▸ **Records supplied**
********************

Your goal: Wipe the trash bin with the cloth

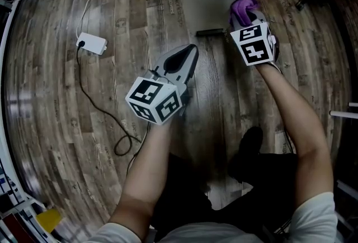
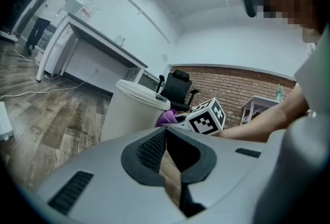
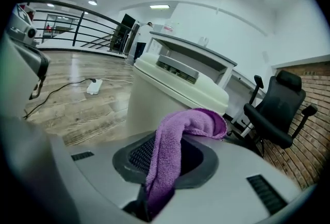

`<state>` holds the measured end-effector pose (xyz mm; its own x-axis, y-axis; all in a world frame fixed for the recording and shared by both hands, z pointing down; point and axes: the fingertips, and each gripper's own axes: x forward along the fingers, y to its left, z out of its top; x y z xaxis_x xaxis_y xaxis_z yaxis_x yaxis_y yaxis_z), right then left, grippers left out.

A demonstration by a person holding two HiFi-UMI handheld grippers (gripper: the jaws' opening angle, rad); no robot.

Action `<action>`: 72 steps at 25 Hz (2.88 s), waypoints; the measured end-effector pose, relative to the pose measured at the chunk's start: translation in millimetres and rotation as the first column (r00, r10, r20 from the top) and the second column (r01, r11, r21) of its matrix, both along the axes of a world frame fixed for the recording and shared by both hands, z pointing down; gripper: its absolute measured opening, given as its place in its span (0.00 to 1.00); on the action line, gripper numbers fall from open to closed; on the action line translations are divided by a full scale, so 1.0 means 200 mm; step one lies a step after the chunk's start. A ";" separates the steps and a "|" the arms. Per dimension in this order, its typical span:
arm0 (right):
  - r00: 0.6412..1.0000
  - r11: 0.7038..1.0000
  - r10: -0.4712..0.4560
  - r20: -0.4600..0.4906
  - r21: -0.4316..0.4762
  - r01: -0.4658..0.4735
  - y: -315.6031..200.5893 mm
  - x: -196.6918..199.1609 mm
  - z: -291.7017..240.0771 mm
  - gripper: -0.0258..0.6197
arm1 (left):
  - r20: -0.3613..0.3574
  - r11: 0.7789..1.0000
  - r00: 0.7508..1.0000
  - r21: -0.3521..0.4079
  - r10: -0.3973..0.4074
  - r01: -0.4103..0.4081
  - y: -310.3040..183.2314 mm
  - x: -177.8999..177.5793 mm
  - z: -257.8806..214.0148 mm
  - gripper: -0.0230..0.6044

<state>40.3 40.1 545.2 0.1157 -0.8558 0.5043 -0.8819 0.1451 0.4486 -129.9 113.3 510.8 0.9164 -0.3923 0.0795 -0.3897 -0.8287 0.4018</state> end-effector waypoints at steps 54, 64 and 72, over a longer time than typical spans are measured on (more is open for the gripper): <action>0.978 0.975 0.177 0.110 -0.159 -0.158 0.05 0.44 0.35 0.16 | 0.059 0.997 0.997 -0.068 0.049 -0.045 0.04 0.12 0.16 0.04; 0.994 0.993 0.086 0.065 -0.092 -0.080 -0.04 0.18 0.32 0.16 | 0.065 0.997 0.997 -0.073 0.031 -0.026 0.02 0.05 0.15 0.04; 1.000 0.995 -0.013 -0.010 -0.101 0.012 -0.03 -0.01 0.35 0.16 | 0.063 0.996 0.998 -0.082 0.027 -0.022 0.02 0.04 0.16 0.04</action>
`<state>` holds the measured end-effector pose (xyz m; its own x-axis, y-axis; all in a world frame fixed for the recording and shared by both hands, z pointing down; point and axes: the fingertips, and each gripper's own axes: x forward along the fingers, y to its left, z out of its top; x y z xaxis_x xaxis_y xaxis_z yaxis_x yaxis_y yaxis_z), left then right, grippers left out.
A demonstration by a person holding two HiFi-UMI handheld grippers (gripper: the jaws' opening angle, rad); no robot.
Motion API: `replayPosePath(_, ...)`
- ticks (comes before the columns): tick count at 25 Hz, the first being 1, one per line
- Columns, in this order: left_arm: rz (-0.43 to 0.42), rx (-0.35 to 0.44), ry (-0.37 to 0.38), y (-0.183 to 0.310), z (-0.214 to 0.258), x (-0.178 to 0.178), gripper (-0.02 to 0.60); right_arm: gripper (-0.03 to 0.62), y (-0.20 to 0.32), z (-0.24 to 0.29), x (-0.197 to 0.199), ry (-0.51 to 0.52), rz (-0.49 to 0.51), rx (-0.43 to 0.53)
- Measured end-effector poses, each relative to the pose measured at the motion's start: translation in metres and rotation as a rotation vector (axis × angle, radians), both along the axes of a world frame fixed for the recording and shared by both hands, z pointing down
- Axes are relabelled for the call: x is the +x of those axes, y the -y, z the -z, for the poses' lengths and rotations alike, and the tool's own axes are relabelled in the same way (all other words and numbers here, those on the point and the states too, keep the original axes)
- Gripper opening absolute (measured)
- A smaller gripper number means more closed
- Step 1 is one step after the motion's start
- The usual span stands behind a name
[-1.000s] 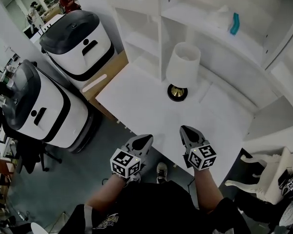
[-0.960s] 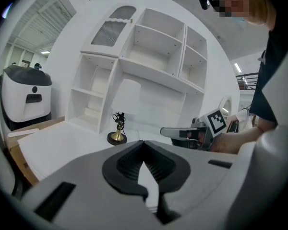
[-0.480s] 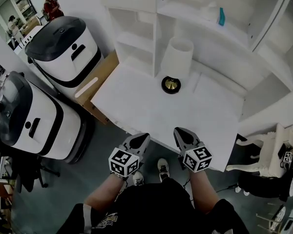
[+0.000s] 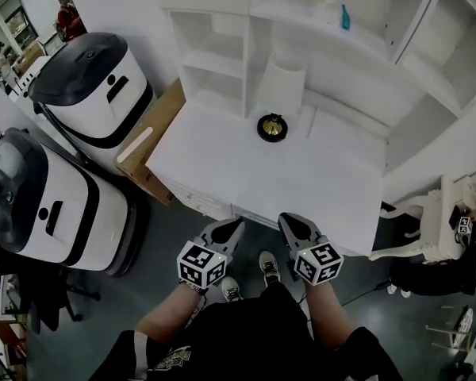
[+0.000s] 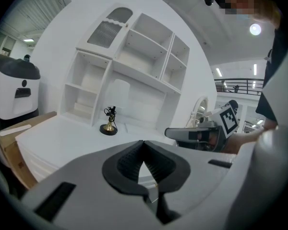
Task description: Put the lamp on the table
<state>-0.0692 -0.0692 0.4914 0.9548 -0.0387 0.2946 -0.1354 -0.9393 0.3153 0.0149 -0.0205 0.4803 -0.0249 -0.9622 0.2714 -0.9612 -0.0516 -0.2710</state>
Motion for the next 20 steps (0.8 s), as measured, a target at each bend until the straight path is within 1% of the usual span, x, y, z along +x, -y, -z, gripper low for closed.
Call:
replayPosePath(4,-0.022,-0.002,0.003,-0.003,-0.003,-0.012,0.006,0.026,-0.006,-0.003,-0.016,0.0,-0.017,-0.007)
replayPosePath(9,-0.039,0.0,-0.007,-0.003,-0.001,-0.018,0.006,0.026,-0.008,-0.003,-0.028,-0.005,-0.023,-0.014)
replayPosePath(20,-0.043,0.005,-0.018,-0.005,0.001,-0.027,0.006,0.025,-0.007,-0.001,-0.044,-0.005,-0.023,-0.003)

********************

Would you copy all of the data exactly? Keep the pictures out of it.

▸ **Your response**
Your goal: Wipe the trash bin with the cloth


`<state>` holds the measured end-effector pose (xyz mm; its own x-axis, y-axis; all in a world frame fixed for the recording and shared by both hands, z pointing down; point and axes: the fingertips, and each gripper's own axes: x forward along the fingers, y to its left, z out of its top; x y z xaxis_x xaxis_y xaxis_z yaxis_x yaxis_y yaxis_z), right then left, grippers left out.

A demonstration by a person holding two HiFi-UMI handheld grippers (gripper: the jaws' opening angle, rad); no robot.

Action `<action>`: 72 steps at 25 Hz (2.88 s), waypoints; the measured end-effector pose, relative to the pose measured at the chunk's start: translation in millimetres and rotation as the first column (r00, r10, r20 from the top) and the second column (r01, r11, r21) of its matrix, both along the axes of a world frame fixed for the recording and shared by both hands, z pointing down; gripper: its absolute measured opening, given as its place in its span (0.00 to 1.00); on the action line, gripper numbers fall from open to closed; on the action line translations are divided by a full scale, so 1.0 means 200 mm; step one lies a step after the chunk's start. A ";" separates the steps and a "|" the arms. Per dimension in this order, its typical span:
arm0 (right):
  - r00: 0.6412..1.0000
  - r11: 0.7038..1.0000
  - r10: -0.4712..0.4560
  - r20: -0.4600..0.4906
  - r21: -0.4316..0.4762
  - r01: -0.4658..0.4735
  - y: -315.6031..200.5893 mm
  - x: -196.6918..199.1609 mm
  - z: -291.7017..240.0771 mm
  - gripper: -0.0258..0.6197
arm1 (left):
  - r20: -0.3613..0.3574
  - r11: 0.7789..1.0000
  - r00: 0.7508..1.0000
  - r21: -0.3521..0.4079
  - r10: -0.3973..0.4074
  - r01: -0.4103..0.4081
  - y: -310.3040..183.2314 mm
  - x: -177.8999..177.5793 mm
  - z: -257.8806..214.0148 mm
  - gripper: -0.0230..0.6044

<state>40.3 40.1 545.2 0.1157 -0.8558 0.5043 -0.8819 0.1451 0.4486 -129.9 113.3 510.8 0.9164 -0.3923 0.0795 -0.3897 -0.8287 0.4018</state> end-effector waypoints at steps 54, 64 and 72, over a longer time than typical spans are measured on (more is open for the gripper): <action>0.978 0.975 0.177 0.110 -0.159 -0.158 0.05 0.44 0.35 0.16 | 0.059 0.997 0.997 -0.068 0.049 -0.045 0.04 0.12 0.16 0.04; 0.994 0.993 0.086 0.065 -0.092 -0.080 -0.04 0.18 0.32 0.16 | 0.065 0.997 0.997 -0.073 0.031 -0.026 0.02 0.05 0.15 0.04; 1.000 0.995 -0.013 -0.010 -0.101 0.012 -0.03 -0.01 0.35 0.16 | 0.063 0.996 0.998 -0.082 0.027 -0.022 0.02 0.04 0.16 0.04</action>
`<state>` holds the measured end-effector pose (xyz m; its own x-axis, y-axis; all in a world frame fixed for the recording and shared by both hands, z pointing down; point and axes: the fingertips, and each gripper's own axes: x forward along the fingers, y to its left, z out of its top; x y z xaxis_x xaxis_y xaxis_z yaxis_x yaxis_y yaxis_z), left then right, grippers left out.
A demonstration by a person holding two HiFi-UMI handheld grippers (gripper: the jaws' opening angle, rad); no robot.
Motion API: `replayPosePath(_, ...)`
- ticks (comes before the columns): tick count at 25 Hz, the first being 1, one per line
- Columns, in this order: left_arm: rz (-0.43 to 0.42), rx (-0.35 to 0.44), ry (-0.37 to 0.38), y (-0.183 to 0.310), z (-0.214 to 0.258), x (-0.178 to 0.178), gripper (-0.02 to 0.60); right_arm: gripper (-0.03 to 0.62), y (-0.20 to 0.32), z (-0.24 to 0.29), x (-0.197 to 0.199), ry (-0.51 to 0.52), rz (-0.49 to 0.51), rx (-0.43 to 0.53)
- Measured end-effector poses, each relative to the pose measured at the motion's start: translation in metres and rotation as a rotation vector (axis × angle, radians), both along the axes of a world frame fixed for the recording and shared by both hands, z pointing down
- Axes are relabelled for the call: x is the +x of those axes, y the -y, z the -z, for the poses' lengths and rotations alike, and the tool's own axes are relabelled in the same way (all other words and numbers here, those on the point and the states too, keep the original axes)
- Gripper opening absolute (measured)
- A smaller gripper number means more closed
- Step 1 is one step after the motion's start
- The usual span stands behind a name
[-1.000s] 
[-0.960s] 
[-0.480s] 
[+0.000s] 
[+0.000s] 
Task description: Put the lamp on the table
<state>-0.0692 -0.0692 0.4914 0.9548 -0.0387 0.2946 -0.1354 -0.9393 0.3153 0.0149 -0.0205 0.4803 -0.0249 -0.9622 0.2714 -0.9612 -0.0516 -0.2710</state>
Motion for the next 20 steps (0.8 s), as measured, a target at each bend until the straight path is within 1% of the usual span, x, y, z along +x, -y, -z, gripper low for closed.
Call:
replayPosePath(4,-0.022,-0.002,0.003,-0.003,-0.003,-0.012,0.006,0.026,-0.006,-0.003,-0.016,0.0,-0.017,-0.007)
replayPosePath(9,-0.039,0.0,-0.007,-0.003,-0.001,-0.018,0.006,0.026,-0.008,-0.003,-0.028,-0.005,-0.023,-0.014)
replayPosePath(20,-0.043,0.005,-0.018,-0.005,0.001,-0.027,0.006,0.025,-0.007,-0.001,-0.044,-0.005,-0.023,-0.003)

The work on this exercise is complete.